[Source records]
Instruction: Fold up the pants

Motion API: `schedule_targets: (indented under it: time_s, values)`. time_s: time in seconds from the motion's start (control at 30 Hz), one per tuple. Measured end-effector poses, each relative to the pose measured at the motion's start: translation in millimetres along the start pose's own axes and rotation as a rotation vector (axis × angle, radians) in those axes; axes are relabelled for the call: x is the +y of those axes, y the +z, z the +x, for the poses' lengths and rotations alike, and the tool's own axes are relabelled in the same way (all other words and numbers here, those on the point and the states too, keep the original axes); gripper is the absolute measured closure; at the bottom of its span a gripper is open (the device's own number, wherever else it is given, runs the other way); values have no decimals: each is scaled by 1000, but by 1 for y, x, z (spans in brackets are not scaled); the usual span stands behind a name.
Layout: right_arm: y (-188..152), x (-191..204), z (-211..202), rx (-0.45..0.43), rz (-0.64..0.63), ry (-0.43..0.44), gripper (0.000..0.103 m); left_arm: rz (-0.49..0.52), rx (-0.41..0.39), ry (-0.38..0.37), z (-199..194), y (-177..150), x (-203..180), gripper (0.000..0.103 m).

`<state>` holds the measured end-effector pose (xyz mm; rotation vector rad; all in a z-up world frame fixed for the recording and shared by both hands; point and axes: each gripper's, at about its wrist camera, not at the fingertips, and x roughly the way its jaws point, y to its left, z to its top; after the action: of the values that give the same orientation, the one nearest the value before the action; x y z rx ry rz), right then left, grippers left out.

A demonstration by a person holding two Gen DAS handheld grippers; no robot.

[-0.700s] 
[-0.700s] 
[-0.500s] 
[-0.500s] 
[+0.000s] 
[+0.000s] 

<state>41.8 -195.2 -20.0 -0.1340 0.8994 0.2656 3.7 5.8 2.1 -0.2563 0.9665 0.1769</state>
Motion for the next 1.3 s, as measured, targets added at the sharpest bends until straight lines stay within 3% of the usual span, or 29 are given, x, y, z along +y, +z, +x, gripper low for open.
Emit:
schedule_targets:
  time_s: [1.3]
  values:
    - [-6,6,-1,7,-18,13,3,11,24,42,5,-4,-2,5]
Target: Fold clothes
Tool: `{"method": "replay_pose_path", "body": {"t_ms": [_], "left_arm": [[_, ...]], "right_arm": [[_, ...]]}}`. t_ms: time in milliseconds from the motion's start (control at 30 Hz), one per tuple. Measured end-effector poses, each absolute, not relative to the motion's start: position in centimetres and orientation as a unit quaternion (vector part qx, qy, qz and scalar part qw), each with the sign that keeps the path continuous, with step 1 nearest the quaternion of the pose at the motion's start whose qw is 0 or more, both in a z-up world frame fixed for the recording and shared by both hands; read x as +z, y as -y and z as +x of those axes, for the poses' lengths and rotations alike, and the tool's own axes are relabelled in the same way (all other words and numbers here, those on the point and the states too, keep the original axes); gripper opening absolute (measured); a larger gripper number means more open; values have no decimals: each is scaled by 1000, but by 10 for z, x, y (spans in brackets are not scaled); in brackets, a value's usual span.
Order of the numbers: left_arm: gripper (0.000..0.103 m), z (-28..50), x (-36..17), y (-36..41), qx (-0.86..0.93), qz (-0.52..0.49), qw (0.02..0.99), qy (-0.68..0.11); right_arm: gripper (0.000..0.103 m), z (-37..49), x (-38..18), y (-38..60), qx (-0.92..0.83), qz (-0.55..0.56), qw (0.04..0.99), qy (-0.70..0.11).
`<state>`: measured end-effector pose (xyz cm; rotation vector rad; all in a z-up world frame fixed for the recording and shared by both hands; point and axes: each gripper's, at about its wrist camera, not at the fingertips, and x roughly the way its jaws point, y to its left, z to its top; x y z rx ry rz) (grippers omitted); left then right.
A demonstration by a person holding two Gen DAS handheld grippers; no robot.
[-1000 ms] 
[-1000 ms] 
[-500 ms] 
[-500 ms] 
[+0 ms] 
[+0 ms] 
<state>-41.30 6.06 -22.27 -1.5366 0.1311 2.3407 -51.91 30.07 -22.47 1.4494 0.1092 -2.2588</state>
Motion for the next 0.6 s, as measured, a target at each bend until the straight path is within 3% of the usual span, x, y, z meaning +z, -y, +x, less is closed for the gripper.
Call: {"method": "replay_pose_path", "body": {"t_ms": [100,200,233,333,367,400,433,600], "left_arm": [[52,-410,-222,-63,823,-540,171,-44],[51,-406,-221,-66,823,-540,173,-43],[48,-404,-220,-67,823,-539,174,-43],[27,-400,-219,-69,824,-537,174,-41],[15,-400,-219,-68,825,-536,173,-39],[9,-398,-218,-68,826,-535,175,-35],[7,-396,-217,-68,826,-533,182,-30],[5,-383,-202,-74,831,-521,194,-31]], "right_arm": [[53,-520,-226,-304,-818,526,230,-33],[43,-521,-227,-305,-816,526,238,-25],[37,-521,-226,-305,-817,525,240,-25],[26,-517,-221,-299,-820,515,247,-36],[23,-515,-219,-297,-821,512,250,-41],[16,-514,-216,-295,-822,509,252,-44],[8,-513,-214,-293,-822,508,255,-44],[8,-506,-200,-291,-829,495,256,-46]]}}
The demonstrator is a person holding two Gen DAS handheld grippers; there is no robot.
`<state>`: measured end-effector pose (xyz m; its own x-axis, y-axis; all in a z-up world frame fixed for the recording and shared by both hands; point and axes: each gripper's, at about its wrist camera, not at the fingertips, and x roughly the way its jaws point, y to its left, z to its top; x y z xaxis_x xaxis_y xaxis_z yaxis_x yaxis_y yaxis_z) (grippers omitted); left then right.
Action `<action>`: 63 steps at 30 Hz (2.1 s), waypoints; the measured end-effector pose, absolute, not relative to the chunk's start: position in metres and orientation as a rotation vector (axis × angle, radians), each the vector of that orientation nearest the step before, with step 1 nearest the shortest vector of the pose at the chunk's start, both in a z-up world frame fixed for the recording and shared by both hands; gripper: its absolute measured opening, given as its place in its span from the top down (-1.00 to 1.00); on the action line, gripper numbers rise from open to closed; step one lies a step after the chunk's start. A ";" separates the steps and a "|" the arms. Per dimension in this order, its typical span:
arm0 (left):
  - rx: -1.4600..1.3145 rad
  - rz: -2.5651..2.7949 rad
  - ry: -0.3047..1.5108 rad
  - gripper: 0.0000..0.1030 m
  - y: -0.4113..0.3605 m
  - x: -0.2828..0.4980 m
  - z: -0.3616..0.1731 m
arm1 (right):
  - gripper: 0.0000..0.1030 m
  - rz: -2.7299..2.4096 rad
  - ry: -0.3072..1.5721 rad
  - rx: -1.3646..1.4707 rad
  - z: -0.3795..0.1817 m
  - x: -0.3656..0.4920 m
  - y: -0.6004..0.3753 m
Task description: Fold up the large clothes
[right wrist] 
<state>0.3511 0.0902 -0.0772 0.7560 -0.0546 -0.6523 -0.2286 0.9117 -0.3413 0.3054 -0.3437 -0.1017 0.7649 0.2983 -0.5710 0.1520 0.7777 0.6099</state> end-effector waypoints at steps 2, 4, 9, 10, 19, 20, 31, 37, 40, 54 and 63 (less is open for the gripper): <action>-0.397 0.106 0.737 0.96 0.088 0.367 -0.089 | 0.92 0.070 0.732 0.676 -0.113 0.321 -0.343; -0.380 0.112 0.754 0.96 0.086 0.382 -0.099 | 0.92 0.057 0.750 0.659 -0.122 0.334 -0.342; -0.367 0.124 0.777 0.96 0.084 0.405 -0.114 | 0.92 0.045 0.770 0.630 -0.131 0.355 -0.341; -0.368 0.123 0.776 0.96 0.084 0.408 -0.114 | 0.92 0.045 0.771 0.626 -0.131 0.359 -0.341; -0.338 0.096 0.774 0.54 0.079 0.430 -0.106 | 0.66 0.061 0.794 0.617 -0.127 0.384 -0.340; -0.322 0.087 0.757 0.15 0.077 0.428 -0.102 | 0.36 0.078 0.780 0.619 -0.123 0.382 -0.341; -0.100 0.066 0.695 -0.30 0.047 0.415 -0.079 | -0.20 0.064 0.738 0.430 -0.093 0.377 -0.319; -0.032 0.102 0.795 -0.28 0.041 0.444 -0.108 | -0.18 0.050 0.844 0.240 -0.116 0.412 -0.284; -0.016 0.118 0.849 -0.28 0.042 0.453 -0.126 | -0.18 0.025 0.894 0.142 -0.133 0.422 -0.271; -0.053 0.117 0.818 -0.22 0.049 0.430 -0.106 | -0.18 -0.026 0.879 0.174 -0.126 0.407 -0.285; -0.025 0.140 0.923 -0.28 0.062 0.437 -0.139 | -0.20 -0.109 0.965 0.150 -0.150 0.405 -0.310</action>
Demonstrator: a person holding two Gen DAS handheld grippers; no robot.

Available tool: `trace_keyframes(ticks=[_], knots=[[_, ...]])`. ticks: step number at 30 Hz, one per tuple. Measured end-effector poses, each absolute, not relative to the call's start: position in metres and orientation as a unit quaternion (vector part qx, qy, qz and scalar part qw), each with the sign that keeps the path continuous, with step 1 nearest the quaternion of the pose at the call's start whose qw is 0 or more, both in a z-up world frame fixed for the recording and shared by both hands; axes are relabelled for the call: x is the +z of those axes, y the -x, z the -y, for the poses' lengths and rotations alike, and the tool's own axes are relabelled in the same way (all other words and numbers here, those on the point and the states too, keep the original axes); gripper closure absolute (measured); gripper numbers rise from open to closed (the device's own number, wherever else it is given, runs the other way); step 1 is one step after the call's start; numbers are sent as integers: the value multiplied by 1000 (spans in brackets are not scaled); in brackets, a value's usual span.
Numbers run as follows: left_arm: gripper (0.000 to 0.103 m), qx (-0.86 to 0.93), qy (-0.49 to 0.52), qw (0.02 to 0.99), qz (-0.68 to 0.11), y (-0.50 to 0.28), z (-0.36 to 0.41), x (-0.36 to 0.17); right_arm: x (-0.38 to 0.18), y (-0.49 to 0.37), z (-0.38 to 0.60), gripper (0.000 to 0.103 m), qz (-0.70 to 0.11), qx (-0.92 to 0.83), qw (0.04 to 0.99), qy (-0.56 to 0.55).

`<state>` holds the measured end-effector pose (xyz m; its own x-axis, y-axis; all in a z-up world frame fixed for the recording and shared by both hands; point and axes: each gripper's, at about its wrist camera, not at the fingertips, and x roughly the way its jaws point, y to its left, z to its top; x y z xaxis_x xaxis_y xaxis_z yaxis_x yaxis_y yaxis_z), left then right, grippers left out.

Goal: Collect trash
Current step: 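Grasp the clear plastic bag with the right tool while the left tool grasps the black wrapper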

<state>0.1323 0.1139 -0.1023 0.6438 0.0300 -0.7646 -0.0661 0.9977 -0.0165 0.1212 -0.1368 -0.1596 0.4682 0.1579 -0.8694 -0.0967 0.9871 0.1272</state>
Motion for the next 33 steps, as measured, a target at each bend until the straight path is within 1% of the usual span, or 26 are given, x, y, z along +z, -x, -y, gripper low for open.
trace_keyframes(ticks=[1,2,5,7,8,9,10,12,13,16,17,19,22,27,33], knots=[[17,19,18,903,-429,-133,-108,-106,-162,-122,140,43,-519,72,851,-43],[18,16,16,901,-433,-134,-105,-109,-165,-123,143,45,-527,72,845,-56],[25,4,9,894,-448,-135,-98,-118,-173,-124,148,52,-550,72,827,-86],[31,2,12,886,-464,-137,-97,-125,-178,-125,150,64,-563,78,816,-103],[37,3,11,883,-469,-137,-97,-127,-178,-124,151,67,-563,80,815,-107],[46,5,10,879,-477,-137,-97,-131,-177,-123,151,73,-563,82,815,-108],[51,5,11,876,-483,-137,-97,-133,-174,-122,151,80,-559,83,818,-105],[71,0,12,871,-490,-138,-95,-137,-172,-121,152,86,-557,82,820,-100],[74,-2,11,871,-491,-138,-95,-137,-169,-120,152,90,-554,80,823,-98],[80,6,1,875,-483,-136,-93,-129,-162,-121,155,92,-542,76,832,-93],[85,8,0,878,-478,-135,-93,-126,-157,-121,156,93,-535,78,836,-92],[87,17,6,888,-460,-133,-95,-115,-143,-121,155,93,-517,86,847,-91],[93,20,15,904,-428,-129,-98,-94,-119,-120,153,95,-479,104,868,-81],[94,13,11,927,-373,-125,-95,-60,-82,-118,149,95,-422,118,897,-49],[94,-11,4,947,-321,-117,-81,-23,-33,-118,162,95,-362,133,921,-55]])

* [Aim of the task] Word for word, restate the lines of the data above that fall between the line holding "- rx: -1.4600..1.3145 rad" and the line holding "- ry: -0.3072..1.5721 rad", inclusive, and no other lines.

* [Your solution]
  - rx: -1.4600..1.3145 rad
  - rz: -2.5651..2.7949 rad
  - ry: -0.3047..1.5108 rad
  - gripper: 0.0000..0.1030 m
  - y: -0.4113..0.3605 m
  - x: -0.2828..0.4980 m
  - z: -0.3616..0.1731 m
arm1 (right):
  - gripper: 0.0000..0.1030 m
  - rz: -2.7299..2.4096 rad
  - ry: -0.3072..1.5721 rad

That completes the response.